Is this repeatable against a local, non-cluster server? This seems unusual, the subscribe request reply should take milliseconds. not accounting for things like network latency, server load.

philmu commented 1 year ago

Yes, this issue comes from my local (non-cluster) machine. I think this is not a server side problem, but rather a multithreading problem on clientside. With the synchronize block the issue is gone.

scottf commented 1 year ago

I'm very concerned about putting a synchronize block around that code since it does not explain why there is a timeout, even if the problem appears to go away when you sync it. If there is an issue, I think there is another reason to be figured out. Will have to look into this.

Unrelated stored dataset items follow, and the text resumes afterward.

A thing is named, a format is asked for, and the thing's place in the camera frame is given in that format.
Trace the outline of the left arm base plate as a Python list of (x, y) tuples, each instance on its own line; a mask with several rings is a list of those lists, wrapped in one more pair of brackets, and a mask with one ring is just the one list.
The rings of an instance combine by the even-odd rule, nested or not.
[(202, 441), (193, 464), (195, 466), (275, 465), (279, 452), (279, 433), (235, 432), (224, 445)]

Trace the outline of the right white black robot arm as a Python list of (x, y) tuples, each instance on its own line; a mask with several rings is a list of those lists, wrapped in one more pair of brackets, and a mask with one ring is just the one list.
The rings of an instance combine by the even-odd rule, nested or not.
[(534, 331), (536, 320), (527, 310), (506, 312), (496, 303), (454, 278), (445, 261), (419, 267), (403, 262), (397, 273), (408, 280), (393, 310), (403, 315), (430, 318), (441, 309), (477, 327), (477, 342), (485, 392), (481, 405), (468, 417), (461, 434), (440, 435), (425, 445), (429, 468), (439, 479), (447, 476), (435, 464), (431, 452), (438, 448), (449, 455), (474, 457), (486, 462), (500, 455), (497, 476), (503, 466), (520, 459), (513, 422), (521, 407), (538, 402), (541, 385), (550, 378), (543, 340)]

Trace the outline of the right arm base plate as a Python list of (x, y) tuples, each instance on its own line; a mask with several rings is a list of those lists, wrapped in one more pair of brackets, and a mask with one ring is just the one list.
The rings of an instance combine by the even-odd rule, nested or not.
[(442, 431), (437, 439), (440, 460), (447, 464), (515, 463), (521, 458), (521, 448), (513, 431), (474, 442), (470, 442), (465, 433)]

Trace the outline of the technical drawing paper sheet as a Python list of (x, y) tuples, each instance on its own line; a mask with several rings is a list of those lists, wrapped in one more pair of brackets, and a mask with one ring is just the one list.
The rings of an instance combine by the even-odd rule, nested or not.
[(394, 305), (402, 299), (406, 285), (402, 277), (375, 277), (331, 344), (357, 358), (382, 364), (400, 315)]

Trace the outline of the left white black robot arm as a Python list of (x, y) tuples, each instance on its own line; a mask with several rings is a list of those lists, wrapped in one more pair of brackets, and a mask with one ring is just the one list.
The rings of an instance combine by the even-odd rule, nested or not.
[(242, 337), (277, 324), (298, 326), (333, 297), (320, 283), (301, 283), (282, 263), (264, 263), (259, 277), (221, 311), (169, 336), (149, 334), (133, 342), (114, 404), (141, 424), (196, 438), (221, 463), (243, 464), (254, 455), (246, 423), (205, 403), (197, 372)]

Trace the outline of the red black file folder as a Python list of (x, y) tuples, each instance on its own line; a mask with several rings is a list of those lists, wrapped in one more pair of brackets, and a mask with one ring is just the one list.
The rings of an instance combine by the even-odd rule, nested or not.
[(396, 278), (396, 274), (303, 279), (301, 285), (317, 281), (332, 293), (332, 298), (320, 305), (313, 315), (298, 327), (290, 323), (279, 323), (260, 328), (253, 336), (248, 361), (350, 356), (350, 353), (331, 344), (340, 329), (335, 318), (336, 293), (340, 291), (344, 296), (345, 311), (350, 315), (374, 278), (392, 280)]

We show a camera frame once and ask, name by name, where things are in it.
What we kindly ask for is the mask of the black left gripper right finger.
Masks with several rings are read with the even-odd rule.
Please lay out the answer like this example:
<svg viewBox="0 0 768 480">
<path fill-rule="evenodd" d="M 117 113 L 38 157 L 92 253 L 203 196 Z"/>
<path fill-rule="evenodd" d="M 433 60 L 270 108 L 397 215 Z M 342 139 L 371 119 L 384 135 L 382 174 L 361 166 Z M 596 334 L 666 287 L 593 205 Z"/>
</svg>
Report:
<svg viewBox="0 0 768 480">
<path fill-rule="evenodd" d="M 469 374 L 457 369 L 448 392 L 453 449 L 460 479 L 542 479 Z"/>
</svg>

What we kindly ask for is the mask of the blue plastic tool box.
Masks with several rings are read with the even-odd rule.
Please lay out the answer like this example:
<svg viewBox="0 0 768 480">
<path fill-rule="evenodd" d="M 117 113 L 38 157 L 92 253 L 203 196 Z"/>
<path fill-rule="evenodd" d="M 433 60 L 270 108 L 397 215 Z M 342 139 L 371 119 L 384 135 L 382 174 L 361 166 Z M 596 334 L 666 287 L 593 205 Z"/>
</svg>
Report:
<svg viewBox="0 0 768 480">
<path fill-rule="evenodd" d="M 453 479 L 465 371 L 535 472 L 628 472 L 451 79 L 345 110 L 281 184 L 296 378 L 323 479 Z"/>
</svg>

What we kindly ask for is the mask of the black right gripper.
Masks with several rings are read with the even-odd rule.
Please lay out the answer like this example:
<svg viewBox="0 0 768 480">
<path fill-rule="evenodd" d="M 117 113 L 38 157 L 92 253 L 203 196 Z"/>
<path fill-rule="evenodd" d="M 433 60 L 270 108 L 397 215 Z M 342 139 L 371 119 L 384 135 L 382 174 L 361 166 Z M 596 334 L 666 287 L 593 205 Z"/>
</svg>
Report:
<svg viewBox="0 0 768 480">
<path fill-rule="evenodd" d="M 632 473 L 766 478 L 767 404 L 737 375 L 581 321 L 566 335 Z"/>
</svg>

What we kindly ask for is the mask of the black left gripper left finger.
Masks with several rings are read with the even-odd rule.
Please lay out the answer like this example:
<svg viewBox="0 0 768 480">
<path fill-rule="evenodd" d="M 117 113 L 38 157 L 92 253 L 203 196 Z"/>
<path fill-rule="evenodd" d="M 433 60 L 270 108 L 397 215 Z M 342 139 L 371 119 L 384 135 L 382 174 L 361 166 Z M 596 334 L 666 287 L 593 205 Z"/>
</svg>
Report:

scottf commented 3 months ago

@philmu I cannot reproduce this. I've been running your example for about a half hour. Is this still occurring? I wonder if this could be related to the operating system the program is running on, I'm running on windows.

philmu commented 2 months ago

@scottf I have tested again and since 2.17.5 the problem is gone as somebody implemented (nearly: synchronize vs reentrantlock) my suggested solution: https://github.com/nats-io/nats.java/compare/2.17.4...2.17.5#diff-bbcf614ee7ee4ccd15b22d1f95fa40e4e642098386b6d1d14127dab5968d89feR1191

The problem is solved and you can close the issue.